■ **PROBLEM STATEMENT**
A faithful, complete transcription of the listing is required.

BEGIN DATA SEGMENT

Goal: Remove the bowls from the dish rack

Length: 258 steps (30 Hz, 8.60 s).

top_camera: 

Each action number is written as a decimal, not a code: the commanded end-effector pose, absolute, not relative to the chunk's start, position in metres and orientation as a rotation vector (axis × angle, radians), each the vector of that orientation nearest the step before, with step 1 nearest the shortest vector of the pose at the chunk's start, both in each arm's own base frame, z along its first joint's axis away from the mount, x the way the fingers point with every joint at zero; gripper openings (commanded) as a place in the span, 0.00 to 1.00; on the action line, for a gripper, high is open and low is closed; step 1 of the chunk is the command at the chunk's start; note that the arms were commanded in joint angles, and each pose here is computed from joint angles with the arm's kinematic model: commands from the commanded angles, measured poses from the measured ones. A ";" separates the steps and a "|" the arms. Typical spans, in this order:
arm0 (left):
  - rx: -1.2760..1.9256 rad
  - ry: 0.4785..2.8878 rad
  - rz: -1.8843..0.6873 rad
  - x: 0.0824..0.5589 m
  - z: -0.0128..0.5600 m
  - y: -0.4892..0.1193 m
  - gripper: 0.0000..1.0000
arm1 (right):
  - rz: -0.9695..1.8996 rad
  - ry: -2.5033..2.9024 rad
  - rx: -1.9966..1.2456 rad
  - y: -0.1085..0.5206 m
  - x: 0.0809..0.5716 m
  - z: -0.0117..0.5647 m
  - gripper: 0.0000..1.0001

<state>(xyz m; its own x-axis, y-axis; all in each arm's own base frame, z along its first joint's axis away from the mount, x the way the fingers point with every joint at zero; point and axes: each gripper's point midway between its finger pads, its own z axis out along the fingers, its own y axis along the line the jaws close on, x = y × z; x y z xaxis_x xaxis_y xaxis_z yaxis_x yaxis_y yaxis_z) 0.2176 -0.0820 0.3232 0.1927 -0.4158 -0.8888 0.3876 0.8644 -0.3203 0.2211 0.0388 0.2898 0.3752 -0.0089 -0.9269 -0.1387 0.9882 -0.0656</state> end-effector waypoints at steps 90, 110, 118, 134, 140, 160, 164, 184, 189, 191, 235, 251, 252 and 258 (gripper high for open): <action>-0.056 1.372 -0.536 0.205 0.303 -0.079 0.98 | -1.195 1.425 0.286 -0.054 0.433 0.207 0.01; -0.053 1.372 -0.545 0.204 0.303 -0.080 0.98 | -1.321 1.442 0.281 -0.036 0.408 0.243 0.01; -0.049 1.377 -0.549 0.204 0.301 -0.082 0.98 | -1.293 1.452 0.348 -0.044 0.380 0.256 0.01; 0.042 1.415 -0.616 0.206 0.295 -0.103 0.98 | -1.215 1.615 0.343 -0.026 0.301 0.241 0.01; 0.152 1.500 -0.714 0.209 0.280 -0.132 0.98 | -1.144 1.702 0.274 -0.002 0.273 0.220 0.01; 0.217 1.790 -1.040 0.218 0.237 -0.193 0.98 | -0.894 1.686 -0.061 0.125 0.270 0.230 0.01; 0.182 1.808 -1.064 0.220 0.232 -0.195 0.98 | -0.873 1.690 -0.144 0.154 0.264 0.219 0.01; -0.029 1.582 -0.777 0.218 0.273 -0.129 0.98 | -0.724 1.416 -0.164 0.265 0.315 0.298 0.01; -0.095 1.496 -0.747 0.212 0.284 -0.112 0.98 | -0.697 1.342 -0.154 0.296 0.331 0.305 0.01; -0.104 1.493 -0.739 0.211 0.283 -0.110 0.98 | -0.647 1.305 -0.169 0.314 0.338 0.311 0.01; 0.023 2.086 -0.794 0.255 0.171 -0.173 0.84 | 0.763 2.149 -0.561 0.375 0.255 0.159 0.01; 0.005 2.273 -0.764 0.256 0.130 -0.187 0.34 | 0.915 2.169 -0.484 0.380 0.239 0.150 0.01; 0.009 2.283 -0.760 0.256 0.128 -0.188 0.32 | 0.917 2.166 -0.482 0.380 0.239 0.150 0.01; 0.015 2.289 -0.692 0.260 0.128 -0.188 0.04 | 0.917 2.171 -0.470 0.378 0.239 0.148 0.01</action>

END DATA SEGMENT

■ **COMPLETED EXERCISE**
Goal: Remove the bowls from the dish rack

Length: 258 steps (30 Hz, 8.60 s).

top_camera: 

Each action number is written as a decimal, not a code: the commanded end-effector pose, absolute, not relative to the chunk's start, position in metres and orientation as a rotation vector (axis × angle, radians), each the vector of that orientation nearest the step before, with step 1 nearest the shortest vector of the pose at the chunk's start, both in each arm's own base frame, z along its first joint's axis away from the mount, x the way the fingers point with every joint at zero; gripper openings (commanded) as a place in the span, 0.00 to 1.00; on the action line, for a gripper, high is open and low is closed; step 1 of the chunk is the command at the chunk's start; note that the arms were commanded in joint angles, and each pose here is computed from joint angles with the arm's kinematic model: commands from the commanded angles, measured poses from the measured ones. A ";" separates the steps and a "|" the arms. Typical spans, in this order:
arm0 (left):
  - rx: -1.2760..1.9256 rad
  - ry: 0.4785..2.8878 rad
  - rz: -1.8843..0.6873 rad
  - x: 0.0824..0.5589 m
  - z: -0.0128..0.5600 m
  - y: -0.4892..0.1193 m
  - gripper: 0.0000..1.0000
arm1 (right):
  - rz: -0.9695..1.8996 rad
  - ry: -2.5033..2.9024 rad
  - rx: -1.9966..1.2456 rad
  - y: -0.1085..0.5206 m
  - x: 0.0809..0.5716 m
  - z: -0.0117..0.5647 m
  - gripper: 0.0000..1.0001

<state>(xyz m; its own x-axis, y-axis; all in each arm's own base frame, z along its first joint's axis away from the mount, x the way the fingers point with every joint at zero; point and axes: each gripper's point midway between its finger pads, its own z axis out along the fingers, its own y axis along the line the jaws close on, x = y × z; x y z xaxis_x xaxis_y xaxis_z yaxis_x yaxis_y yaxis_z) 0.2176 -0.0820 0.3232 0.1927 -0.4158 -0.8888 0.3876 0.8644 -0.3203 0.2211 0.0388 0.2898 0.3752 -0.0089 -0.9269 -0.1387 0.9882 -0.0656</state> end-effector waypoints at steps 90, 110, 118, 134, 140, 160, 164, 184, 189, 191, 235, 251, 252 and 258 (gripper high for open): <action>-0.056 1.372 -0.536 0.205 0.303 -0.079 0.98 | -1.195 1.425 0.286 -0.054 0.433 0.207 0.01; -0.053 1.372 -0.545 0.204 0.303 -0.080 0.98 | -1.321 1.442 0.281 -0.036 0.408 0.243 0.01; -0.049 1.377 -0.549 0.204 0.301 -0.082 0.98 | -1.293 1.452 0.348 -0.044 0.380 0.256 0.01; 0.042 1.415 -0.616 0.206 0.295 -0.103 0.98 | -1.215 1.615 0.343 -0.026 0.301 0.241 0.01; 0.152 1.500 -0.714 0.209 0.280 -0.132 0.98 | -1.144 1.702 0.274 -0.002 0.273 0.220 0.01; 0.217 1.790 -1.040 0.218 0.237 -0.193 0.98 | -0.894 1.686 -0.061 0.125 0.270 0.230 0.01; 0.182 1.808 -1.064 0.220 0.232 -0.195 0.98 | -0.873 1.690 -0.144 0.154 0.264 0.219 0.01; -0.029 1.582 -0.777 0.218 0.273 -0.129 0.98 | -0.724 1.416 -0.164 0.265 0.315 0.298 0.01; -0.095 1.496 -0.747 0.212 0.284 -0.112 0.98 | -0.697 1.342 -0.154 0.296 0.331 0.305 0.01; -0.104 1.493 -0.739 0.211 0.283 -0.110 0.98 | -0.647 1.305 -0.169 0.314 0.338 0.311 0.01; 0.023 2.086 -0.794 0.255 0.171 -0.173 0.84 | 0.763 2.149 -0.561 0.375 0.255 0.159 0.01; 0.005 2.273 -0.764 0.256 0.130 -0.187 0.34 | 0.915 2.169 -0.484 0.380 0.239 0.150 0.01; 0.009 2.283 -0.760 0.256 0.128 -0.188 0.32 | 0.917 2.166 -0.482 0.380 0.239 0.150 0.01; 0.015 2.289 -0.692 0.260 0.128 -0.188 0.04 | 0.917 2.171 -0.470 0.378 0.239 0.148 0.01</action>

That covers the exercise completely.